The next art genre for curators and collectors to discover could very well be jacquard art and other digital art forms. In Europe, a number of jacquard artists I consider some of the best (e.g. LiseFrølund from Denmark) still seem to be unknown in the art market.
Lia Cook is very well known within the art community. Her work sells regularly via two galleries, but no “hype” for it has developed as yet. I am certain that we will see her drawing attention in the not-too-distant future. Her focus on technical perfection, in combination with her subtle themes – first painted folds of fabric and now faces – may not always be well understood. In the days of the Lausanne Biennial during the 1980s, a favourite remark made by artists would be: “My work is not about threads, it is about content”. Lia Cook, on the other hand, always took threads and the ways in which they interlace as seriously as the theme of her weavings.
I had the great pleasure of visiting her in her studio in Berkeley this autumn, an enormous warehouse where she occupies the whole of the ground floor. I saw two antique jacquard looms (one of them in use) next to two digital jacquard looms, TC1s by Digital Weaving Norway, invented by Vibeke Vestby in the early 1990s and now found in many textile departments of universities and artists’ studios. Lia was one of the first to obtain this jacquard sample loom in her capacity as a teacher at the California College of Art and for her own studio.
I was impressed by her meticulousness in keeping actual samples and designs of all her works in her archive, a treasure trove which allows researchers to see exactly what she has achieved in her experiments in creating textiles over the past five decades.
Things are different when you see the studio an artist works in for real, and there were some surprises. In many of her works, she uses a thick irregular rayon yarn which she dyes herself as required (in very shiny bright colours!).
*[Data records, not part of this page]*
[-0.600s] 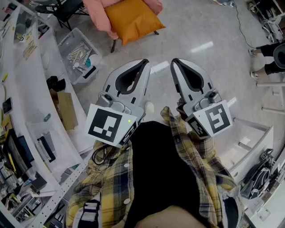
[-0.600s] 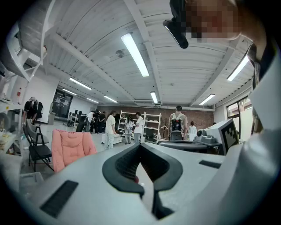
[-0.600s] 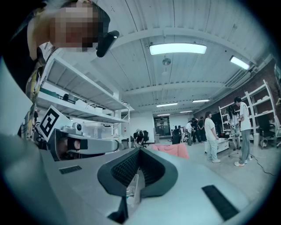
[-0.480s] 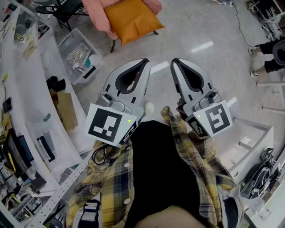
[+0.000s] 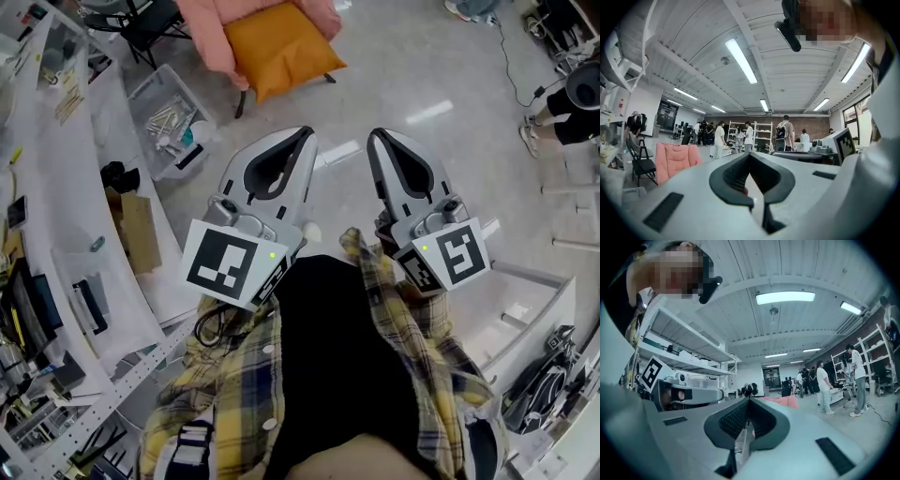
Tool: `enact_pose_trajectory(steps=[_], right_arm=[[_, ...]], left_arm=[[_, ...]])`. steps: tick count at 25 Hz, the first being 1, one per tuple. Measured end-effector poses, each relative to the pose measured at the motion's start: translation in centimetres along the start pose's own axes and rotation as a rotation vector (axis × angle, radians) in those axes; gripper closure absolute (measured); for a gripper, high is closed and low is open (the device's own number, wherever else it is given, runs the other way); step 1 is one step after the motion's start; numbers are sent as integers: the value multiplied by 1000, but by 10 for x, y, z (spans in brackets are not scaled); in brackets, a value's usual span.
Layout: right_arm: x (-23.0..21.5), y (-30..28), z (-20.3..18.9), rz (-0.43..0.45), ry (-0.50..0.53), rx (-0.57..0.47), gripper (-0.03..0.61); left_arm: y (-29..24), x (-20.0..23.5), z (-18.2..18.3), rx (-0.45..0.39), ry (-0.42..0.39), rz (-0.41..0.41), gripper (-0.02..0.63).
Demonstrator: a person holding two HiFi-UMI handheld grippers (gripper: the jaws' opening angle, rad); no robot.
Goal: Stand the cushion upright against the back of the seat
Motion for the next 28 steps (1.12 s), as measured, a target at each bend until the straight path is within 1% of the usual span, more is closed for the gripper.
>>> enact_pose_trajectory(steps=[6,13,21,28], right_arm=[[-6,5,-2,15,-3,1,561],[-19,-8,-11,32,-53,13,561],[-43,-53,-14,41,-51,36,561],[-83,-107,-16,7,-61,41,561]], left_arm=[[0,-5,-4,9,5,31,611],[-14,7,-8,34,15,51,611],[-49,45,-4,32,28,49,611],[-97,97,2,37,32,42,611]])
Point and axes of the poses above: the fingertips, and each gripper's own axes: y backward along the fingers, x to its left, z out of its top, the point moved 9 cm from there along y, backward along the fingers, and after that the axes turned 12 degrees about z, right-handed, at the moved point
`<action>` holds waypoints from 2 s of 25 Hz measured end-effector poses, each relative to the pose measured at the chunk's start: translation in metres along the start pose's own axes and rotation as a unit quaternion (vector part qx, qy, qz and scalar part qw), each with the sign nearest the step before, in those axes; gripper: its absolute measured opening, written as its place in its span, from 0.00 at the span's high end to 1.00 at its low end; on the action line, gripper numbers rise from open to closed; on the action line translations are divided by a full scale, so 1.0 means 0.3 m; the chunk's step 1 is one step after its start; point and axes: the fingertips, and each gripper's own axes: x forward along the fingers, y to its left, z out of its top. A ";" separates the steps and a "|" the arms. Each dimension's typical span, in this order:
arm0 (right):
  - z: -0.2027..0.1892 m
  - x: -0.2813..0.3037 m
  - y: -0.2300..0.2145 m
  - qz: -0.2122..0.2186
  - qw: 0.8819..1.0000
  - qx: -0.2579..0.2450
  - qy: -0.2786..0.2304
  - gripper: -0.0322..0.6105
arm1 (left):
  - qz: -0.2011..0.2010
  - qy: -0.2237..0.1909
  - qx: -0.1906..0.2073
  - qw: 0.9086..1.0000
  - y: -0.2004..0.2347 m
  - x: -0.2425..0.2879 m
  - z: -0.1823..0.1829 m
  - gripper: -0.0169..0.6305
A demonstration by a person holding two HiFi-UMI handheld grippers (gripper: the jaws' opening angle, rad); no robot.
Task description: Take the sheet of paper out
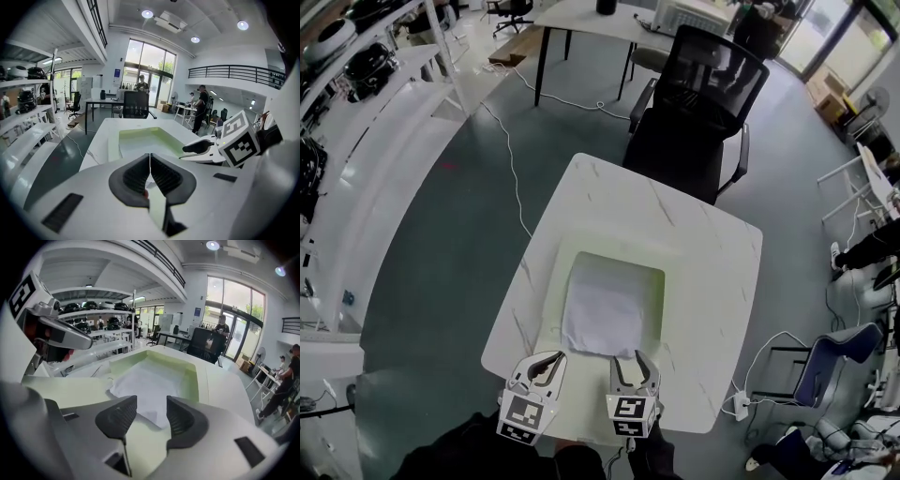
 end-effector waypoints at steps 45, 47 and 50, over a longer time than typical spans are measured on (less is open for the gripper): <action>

When asked if it was still possible to buy this material, she showed me a part of her studio were there were masses of this rayon yarn in white. “I just bought all I thought I would ever need”, she told me!
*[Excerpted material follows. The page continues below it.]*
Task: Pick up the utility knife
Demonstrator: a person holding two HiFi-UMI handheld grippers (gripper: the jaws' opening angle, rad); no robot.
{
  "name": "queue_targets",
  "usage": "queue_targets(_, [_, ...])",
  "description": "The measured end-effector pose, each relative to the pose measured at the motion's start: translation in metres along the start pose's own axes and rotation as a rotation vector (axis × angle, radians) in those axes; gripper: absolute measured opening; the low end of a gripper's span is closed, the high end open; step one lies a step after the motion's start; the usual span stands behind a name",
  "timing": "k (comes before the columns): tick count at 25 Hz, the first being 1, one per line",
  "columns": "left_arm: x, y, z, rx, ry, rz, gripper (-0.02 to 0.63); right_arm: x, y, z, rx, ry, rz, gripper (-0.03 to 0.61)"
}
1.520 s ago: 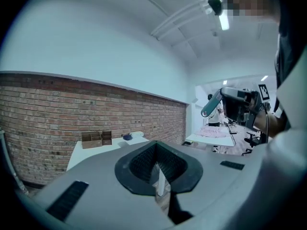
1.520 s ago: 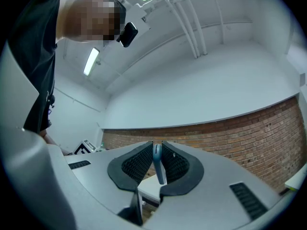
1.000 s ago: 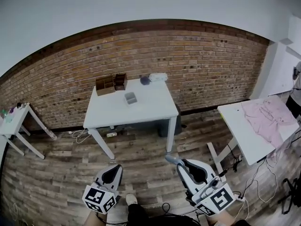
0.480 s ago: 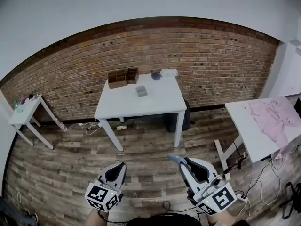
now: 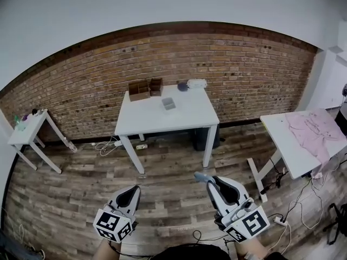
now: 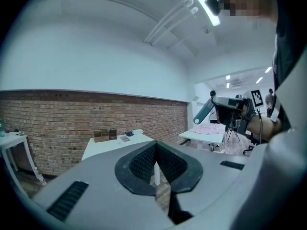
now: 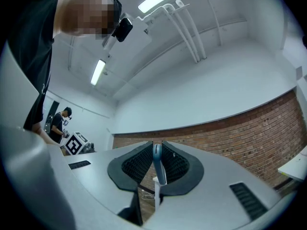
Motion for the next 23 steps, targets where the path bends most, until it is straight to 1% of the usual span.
queue_targets(5, [0.015, -0.008, -0.016, -0.002, -0.009, -0.001, -0.009, 0.021, 0.001, 0.001, 0.012, -0.027, -0.018, 0.058])
queue_targets(9, [0.017, -0.011, -0.021, 0.001, -0.020, -0.003, -0.009, 0.029, 0.003, 0.000, 0.019, -0.036, -0.024, 0.058])
queue_targets(13, [0.013, -0.015, -0.022, 0.001, -0.033, -0.006, -0.009, 0.031, 0.003, -0.006, 0.018, -0.063, -0.026, 0.058])
queue_targets(19, [0.010, -0.016, -0.023, 0.005, -0.036, -0.012, -0.009, 0.029, 0.005, -0.011, 0.026, -0.066, -0.030, 0.058])
queue_targets(23, [0.002, -0.015, -0.020, 0.004, -0.046, -0.009, -0.009, 0.024, 0.005, -0.017, 0.023, -0.083, -0.026, 0.058])
Point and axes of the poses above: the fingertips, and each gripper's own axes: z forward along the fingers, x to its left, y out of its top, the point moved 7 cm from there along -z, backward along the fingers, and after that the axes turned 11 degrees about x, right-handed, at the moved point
I was also surprised by her samples. There were some works I had mostly seen in magazines and catalogues, such as those from the 1980s, where they looked pretty flat. Seeing the actual weaving structures added a new material dimension and made the pieces far more interesting.
Viewing parts of Lia Cook’s body of work in real life was an eye opener and a great pleasure.
Beatrijs Sterk
1) In 2010, Lia Cook was invited by Dr Greg Siegle as artist-in-residency for a University of Pittsburg programme, Transdisciplinary Research in Emotion, Neuroscience and Development (TREND), a group within the Department of Psychiatry at the School of Medicine, University of Pittsburgh.
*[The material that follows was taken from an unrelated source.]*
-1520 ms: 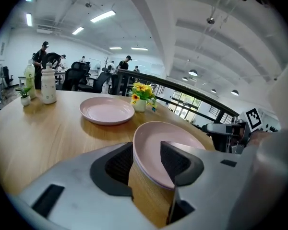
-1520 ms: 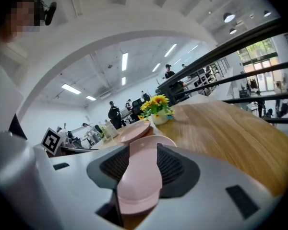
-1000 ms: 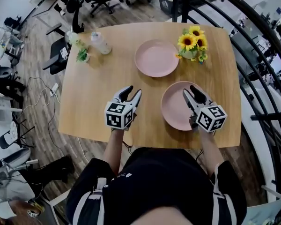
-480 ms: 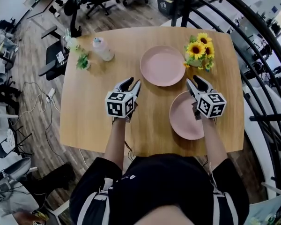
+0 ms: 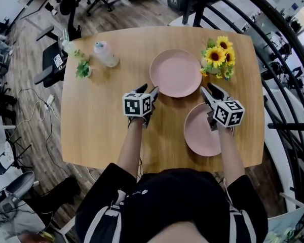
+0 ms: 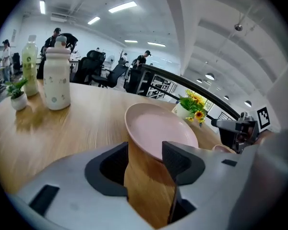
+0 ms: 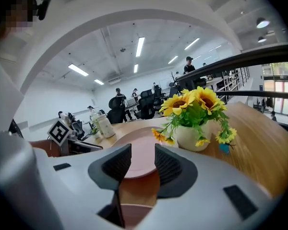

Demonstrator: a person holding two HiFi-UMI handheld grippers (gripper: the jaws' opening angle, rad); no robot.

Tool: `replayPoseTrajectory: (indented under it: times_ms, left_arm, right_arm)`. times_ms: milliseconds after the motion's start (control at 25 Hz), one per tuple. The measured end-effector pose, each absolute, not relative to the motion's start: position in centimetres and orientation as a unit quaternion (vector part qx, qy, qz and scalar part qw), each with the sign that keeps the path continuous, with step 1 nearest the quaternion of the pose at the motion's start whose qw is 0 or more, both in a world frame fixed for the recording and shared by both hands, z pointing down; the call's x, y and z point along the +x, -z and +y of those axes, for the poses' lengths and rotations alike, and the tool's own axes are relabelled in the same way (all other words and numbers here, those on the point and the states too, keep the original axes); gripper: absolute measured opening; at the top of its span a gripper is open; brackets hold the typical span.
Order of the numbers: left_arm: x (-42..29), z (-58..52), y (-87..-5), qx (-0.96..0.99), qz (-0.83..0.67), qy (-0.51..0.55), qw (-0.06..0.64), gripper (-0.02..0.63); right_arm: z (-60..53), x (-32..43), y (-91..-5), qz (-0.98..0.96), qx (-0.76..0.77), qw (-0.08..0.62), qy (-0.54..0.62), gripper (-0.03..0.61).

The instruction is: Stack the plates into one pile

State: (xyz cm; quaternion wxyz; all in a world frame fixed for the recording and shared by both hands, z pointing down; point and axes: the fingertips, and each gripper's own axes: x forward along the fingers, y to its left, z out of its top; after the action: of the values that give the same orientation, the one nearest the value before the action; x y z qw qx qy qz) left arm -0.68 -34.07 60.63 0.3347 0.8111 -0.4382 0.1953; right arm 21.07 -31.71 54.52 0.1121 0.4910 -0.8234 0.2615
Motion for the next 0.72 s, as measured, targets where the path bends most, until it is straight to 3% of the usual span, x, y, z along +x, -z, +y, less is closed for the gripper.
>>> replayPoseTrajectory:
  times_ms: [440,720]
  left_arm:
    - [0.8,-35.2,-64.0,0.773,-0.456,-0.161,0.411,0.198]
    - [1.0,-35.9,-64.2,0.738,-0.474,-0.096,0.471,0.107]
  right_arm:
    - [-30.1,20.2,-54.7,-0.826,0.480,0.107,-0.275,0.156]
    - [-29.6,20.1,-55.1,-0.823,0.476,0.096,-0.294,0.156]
2) At the end of the publication, “L´Art Textile”(Edition Skira, 1985, ISBN2-605-00068-0), a chapter entitled “Perspectives” includes a statement by one of the authors, Michel Thomas (page253): “Si la peinture est l´art analogique par excellence, le textile est l´art digitale par excellence et on peut aisement comprendre que la transposition d´un image photographique á trame marquée ou de l´image video composée de multiple points et de multiples lignes est plus facilement réalisable en tapisserie ou en tissage que celle du trait de pinceau.” Translation: “If painting is is the perfect analogue art form, textile is the perfect digital art form and it is easily understood how a photographic image may be transferred by markings on the warp or how a video image made up of many lines and dots is so much easier to realise in tapestry or in dobby weaving than the image of a brush stroke”.